Sezioni: su Kabinett, bellissima (piccole mostre raffinatissime all’interno di 25 stand selezionati), giù Meridiana alla sua seconda edizione (16 progetti su grande scala realizzati sia da artisti storici che da talenti emergenti), abbastanza inutile.
I due poeti di Milton Avery (1963) da Victoria Miro.
Tre salotti ben curati: Petzel, neugerriemschneider, Fortes d’Aloia & Gabriel.
Perla fotografica: Gursky in Bahrain, da White Cube, a 1,5 milioni di dollari. Venduta.

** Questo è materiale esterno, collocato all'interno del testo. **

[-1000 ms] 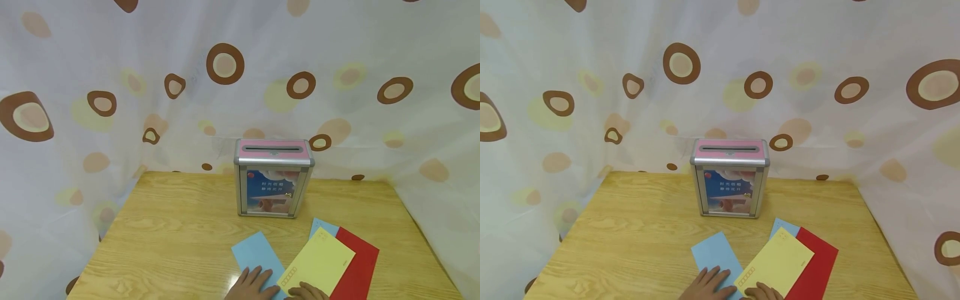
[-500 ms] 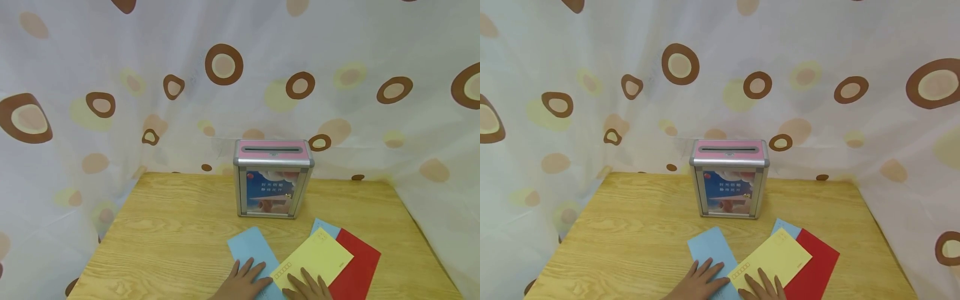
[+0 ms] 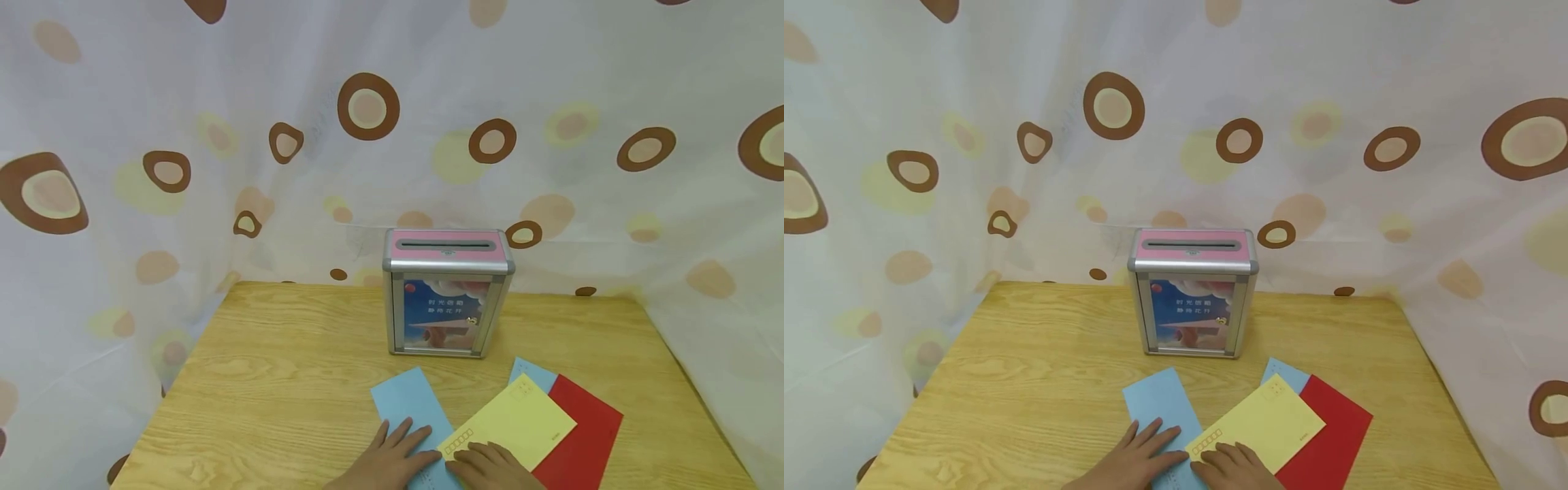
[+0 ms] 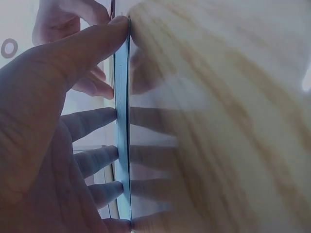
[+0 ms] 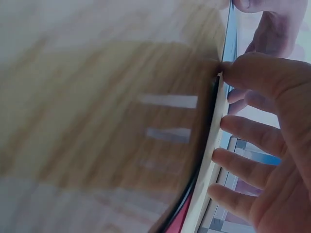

Simbolo e icona: Citational Ethics (Toni Morrison, 1987), 2021, di Ja’tovia Gary, giovane artista e regista di Dallas. Da Paula Cooper. Nota: “Those white things have taken all I had or dreamed and broke my heartstrings too,” scriveva Toni Morrison nel romanzo Beloved del 1987.
Dialettiche, dialoghi, osmosi: Julie Mehretu guarda Mark Bradford, e viceversa (entrambi venduti a 3,95 milioni da White Cube).
La riscoperta (finalmente) di Sarah Grilo da Maisterravalbuena
Chicca finale: il Picasso del 39 portato da Gagosian (allestito accanto a un ritratto del Bacon del 1961). Richiesta: 15/20 milioni di dollari. Sublimi spatolate per un piccolo capolavoro di esattamente 55 x 33 cm.